Karachi Chamber of Commerce and Industry (KCCI) in its budget proposals for 2020/2021 submitted to the FBR highlighted provisions of Income Tax Ordinance, 2001 regarding accessing bank accounts for tax recovery.
Under Section 140 of the Income Tax Ordinance, 2001 which deals with recovery of tax from persons holding money on behalf of a taxpayer.
— (1) For the purpose of recovering any tax due by a taxpayer, the Commissioner may, by notice, in writing, require any person –
(a) owing or who may owe money to the taxpayer; or
(b) holding or who may hold money for, or on account of the taxpayer.
This provision and further access to information on a bank accounts under other provisions of law, have been counterproductive and led to a flourishing cash economy, the KCCI said.
It said that there were many innovative ways been evolved by businesses similar to the blockchain and local hundi system.
Such provisions only affect the registered businesses while the entire unregistered sector is immune from such laws and a coercive approach.
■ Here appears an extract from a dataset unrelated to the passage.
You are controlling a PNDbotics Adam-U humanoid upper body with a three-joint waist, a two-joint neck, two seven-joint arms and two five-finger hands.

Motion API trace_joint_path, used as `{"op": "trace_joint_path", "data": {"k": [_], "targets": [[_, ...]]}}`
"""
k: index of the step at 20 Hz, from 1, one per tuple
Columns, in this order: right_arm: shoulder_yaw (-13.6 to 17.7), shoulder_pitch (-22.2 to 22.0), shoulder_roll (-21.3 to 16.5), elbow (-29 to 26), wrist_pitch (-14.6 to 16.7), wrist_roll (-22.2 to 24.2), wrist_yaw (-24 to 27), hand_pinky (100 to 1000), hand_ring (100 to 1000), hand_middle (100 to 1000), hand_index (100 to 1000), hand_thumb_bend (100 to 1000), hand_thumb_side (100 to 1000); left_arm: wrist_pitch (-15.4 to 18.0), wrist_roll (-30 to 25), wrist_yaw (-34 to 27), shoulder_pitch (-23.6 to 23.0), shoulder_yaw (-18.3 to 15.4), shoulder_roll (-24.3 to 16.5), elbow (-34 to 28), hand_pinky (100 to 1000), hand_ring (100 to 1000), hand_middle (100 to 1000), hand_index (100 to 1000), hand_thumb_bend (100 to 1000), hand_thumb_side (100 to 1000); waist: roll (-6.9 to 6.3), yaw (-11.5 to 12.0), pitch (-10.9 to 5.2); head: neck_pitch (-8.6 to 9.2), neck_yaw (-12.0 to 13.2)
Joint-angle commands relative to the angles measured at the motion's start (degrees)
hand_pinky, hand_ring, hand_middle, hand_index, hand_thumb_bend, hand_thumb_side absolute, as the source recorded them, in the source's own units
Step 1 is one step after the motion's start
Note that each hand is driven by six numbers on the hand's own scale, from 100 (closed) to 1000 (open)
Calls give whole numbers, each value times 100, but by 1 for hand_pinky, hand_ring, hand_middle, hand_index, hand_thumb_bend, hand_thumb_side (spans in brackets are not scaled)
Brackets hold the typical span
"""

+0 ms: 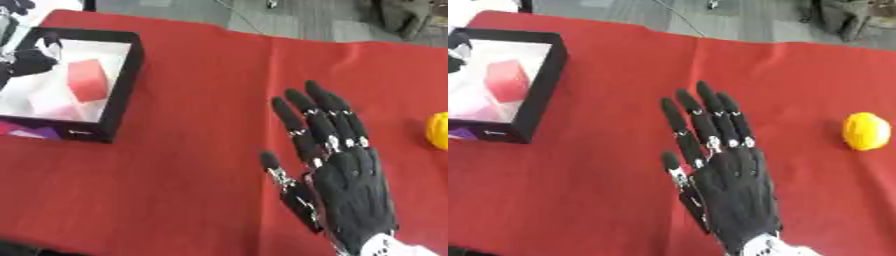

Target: Pick up the objects with one hand, pass them to the other hand, and then place them into the box on the other side of the table.

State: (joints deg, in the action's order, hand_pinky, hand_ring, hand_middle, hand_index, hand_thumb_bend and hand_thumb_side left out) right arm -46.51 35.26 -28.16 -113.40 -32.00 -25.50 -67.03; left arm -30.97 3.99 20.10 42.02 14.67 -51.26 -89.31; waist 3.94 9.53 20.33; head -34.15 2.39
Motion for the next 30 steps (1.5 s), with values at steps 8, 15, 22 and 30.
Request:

Banks are also suffering with decline in deposits and transactions which used to be conducted through the system. It is evident from a slowdown in economic activities, the chamber said.
It is better to do way with such anti-growth and anti-business policies and laws. Powers to access the bank accounts of registered persons and to freeze account should be withdrawn through Finance Bill 2020.
Access may only be limited to accounts of unregistered persons, but account may not be blocked or frozen.
Commissioner should only be authorized to obtain information about the funds in accounts and should be authorized to seek clarification as to the nature of transactions and sources of funds. Such persons may be brought into the tax-net.
The Karachi Chamber said that the proposed amendments would provide relief to the registered persons and restore confidence in banking system and would encourage official transactions.
Besides, it would help in bringing unregistered persons into the tax-regime.
Stimulate economic activities and growth. Increase bank deposits which may be used for lending to industry.